§ **DATASET CONTENT**:
· · · ·
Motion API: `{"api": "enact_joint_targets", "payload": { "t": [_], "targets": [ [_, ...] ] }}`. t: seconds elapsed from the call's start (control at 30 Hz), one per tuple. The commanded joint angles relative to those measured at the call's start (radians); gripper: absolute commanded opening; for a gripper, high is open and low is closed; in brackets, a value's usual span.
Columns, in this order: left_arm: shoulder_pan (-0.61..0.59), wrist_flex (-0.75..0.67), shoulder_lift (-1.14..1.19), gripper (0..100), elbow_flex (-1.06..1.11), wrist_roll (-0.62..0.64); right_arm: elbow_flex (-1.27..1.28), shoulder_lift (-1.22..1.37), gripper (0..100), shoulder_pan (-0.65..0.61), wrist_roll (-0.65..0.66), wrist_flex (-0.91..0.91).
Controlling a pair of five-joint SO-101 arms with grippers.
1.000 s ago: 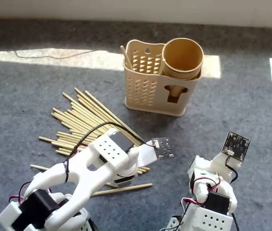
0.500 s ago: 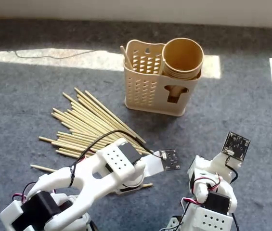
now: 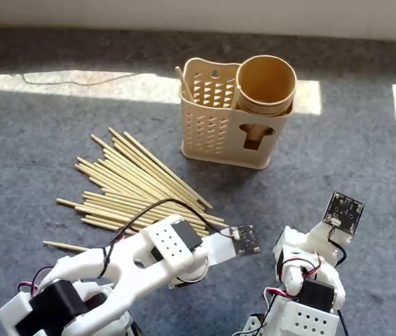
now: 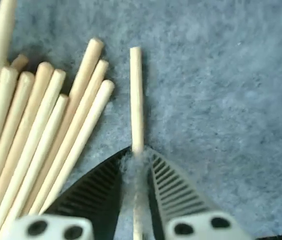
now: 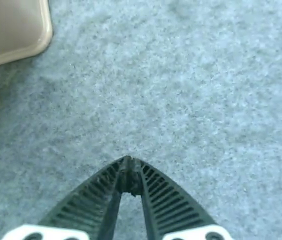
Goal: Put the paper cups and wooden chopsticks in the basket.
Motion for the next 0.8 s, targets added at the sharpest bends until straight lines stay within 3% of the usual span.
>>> {"api": "enact_joint_targets", "payload": {
  "t": [0.0,0.4,0.77],
  "targets": [
    [0.004,0.046,-0.01,1,-0.021,0.005,0.097,-0.005,0.5,0.01,-0.006,-0.024],
    [-0.074,0.402,-0.012,1,-0.4,0.005,0.097,-0.005,0.5,0.01,-0.006,-0.024],
    [-0.162,0.635,-0.012,1,-1.056,0.009,0.097,-0.005,0.5,0.01,-0.006,-0.024]
  ]
}}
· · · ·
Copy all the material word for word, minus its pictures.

Motion API: `{"api": "enact_joint_targets", "payload": { "t": [_], "targets": [ [_, ...] ] }}`. t: seconds elapsed from the call's start (control at 30 Hz), one per tuple. The commanded joint angles relative to those measured at the call's start (radians); gripper: absolute commanded opening; for a gripper, high is open and low is closed; in brackets, a value's usual span.
Columns, in this order: left_arm: shoulder_pan (-0.61..0.59), wrist_flex (-0.75..0.67), shoulder_lift (-1.14..1.19), gripper (0..100), elbow_flex (-1.06..1.11), wrist_roll (-0.62..0.64); right_arm: elbow_flex (-1.27..1.28), shoulder_lift (-1.22..1.37), gripper (0..100), shoulder_pan (-0.65..0.61), wrist_roll (-0.65..0.66), wrist_flex (-0.91..0.91).
Controlling a pair of five-joint SO-101 arms with grippers.
1.000 s ago: 
0.500 s ago: 
now: 
now: 
now: 
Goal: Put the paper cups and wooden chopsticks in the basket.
Motion for the next 0.8 s, targets added at the sharpest bends until straight lines stay within 3% of the usual span.
>>> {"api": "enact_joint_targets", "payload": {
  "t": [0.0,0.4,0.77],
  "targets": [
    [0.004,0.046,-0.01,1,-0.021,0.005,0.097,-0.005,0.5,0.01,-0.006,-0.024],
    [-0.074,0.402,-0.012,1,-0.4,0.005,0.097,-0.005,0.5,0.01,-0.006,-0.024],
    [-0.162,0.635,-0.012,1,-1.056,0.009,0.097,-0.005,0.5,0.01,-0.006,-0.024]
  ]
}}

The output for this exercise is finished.